Saturday, 18 September 2021 19:37

Blind Detective

BLIND DETECTIVE

Hong Kong, 2012, 130 minutes, Colour.
Andy Lau, Sammi Cheng.
Directed by Johnny To.

The idea behind Blind Detective seems rather whacko! How can a blind detective actually detect? This film certainly gives the answers, a blend of the serious and comic, and some outlandish scenes including a shootout and blind driving.
The film should be seen in the tradition of the Hong Kong dramas about police and crime detection. The director of this film, Johnny To, has contributed a great deal to this tradition over more than 20 years. This time he is working with the lighter touch.
We are introduced to Johnston, Andy Lau, who has lost his sight during his work as a policeman. Now he tracks down criminals and survives on the bounty money. We see him immediately in action following a large man who looks innocent but in fact has a career in throwing sulphuric acid on to crowds from the top of buildings. Johnston saves the day, but his police rival, especially for the affections of a tango dancer in the past, tricks him out of the bounty money. But he does offer to give him a meal, a considerable gift because Johnston, though very thin, has a huge appetite for food and spends a lot of the time of the film eating. But the police rival, watching Johnston through binoculars, asks the young woman in the force who is out buying food, to follow Johnston.
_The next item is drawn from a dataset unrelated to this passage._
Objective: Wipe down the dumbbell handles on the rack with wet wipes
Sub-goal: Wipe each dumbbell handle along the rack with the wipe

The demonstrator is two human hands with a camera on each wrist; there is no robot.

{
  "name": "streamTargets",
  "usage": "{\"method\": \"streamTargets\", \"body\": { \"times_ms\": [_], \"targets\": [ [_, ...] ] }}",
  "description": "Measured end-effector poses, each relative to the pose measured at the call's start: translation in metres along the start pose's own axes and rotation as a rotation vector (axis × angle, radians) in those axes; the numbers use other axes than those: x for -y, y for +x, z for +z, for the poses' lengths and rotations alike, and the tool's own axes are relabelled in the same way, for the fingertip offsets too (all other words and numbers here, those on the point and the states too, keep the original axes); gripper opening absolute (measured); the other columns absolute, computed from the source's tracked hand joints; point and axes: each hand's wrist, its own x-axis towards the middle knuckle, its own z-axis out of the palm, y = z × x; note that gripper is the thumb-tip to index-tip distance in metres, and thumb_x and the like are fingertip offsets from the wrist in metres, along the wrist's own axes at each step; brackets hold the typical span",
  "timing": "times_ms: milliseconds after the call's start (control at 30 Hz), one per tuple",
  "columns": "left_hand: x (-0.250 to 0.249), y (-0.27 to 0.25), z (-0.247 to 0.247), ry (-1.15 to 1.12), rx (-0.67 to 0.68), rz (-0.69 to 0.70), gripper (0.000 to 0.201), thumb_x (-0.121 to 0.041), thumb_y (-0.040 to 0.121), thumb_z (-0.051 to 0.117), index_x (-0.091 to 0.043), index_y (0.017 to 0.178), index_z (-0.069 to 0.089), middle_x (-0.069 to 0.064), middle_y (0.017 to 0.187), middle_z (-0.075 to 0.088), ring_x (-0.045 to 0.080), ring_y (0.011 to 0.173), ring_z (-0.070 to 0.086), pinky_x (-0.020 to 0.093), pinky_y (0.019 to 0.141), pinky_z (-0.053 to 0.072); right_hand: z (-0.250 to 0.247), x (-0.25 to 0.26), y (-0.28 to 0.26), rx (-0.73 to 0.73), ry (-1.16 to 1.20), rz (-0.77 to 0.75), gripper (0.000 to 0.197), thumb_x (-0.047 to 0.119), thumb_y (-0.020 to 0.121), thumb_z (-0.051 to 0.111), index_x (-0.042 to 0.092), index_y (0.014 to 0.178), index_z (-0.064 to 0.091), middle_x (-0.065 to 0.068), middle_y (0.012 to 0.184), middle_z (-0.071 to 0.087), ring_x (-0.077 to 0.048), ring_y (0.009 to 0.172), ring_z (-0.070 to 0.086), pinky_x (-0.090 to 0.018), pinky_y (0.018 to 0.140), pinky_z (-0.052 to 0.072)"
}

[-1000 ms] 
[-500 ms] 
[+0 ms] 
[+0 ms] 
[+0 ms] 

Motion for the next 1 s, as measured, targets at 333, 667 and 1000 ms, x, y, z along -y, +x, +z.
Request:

She is hugely impressed by his work and visits him in hospital, after he has been hurt with sulphuric acid, to express her admiration and ask whether she could work with him.
The rest of the film is seeing the young woman and Johnston working together, re-creating scenes of crimes, re-living them, imagining action, asking questions, the film visualizing what is going on in Johnston’s imagination. This leads, of course, to some bizarre episodes.
However, the young woman wants to locate a school friend who disappeared and this becomes linked with quite a number of women who have disappeared in Hong Kong over a period of seven years. This does lead them to a killer, quite a bizarre killer, but the disappearance of the young schoolgirl is quite another story. And this takes smart detection, mysterious twists, including some murders, and a birth scene.
Some audiences may not get the Hong Kong sense of humour. Others may think it is all rather silly. But, if the audience surrenders to the basic idea, there is a lot to interest and entertain.

1. The Hong Kong cinema industry, tradition? Police thrillers, crime, variations on these themes?
2. The films of Johnny To, his contribution to the tradition?
3. The title, audience expectations? Character, action?
4. The Hong Kong locations, the streets, the markets, restaurants, taxis, homes, shops? Outside Hong Kong, the countryside? The bizarre location for the killer? The musical score?
5. Setting the scene, the acid thriller? The newspaper headlines? Seeing the blind detective following the man, using his senses, especially smell? Szeto and his watching, the binoculars, and her buying the food, asking Ho to follow the detective, in the streets, in the supermarket, dropping the sulphuric acid, continuing with the smells, going to the roof, Ho calling in, throwing the acid, Johnston’s arm and the injury, capturing the man? The police coordinating the evacuation?
6. The character of Ho, the police work, buying the food, following Johnston, going to the hospital, declaring her admiration? Asking his help, the meal and his drinking, sick, her taking him home, the toilet and the bath, her inherited wealth? Her asking him to take on the case?
7. Acting out the cases, going to the morgue, the assistance, the crime, acting, the visualizing of Johnston’s imagination? The corpse, the murders, the timing, Ho, a third person, the strangling? Ho and her getting involved, too intensely?
8. The method for the crimes, reliving them, recreating them, using the imagination, asking the right questions?
9. The background of the tango dancer, looking out the window, her choosing Szeto rather than Johnston? Her involvement with the police, coming to give Johnston the information?
10. Minny’s disappearance, and motivation? The disappearances of the other women? The visualising of the women, of their actions, their emotions, getting the dates, speculating on the reasons? Johnston and his control? Ho and her concern? So involved, for example, her cutting herself four times? The tattoo? Taxis and the information, leading to the driver, his madness, the encounter with him, the bones and skulls? The gun in the pot and Johnston retrieving it? Their fighting with the killer, Johnston shooting, blindly successful?
11. Minnie and her story, her appearance, the possibilities, tracking down Joe, the meal in the restaurant, his anxieties answering the questions, his partner and his wife? Joe’s wife and her pregnancy? Creating the scene? The phone calls, giving information? Johnston and his going to the restaurant, the imagining of Joe poisoning him? The story about Minnie following the taxi? Her going to the boat, getting into the container, 27 days, getting out, staying near Joe, the plastic surgery, marrying him? Pregnancy? Her madness, killing Joe and his partner’s wife? Giving birth? Ho assisting her?
12. Ho and her wounds, the driving and guiding Johnston, literally driving blind? The hospital? Her waking up, following Johnston, assisting at the birth?
13. Years later, the happy family, the little girl wanting mango ice cream, identifying the criminal, Ho chasing her? The happy family, the set-up, detection?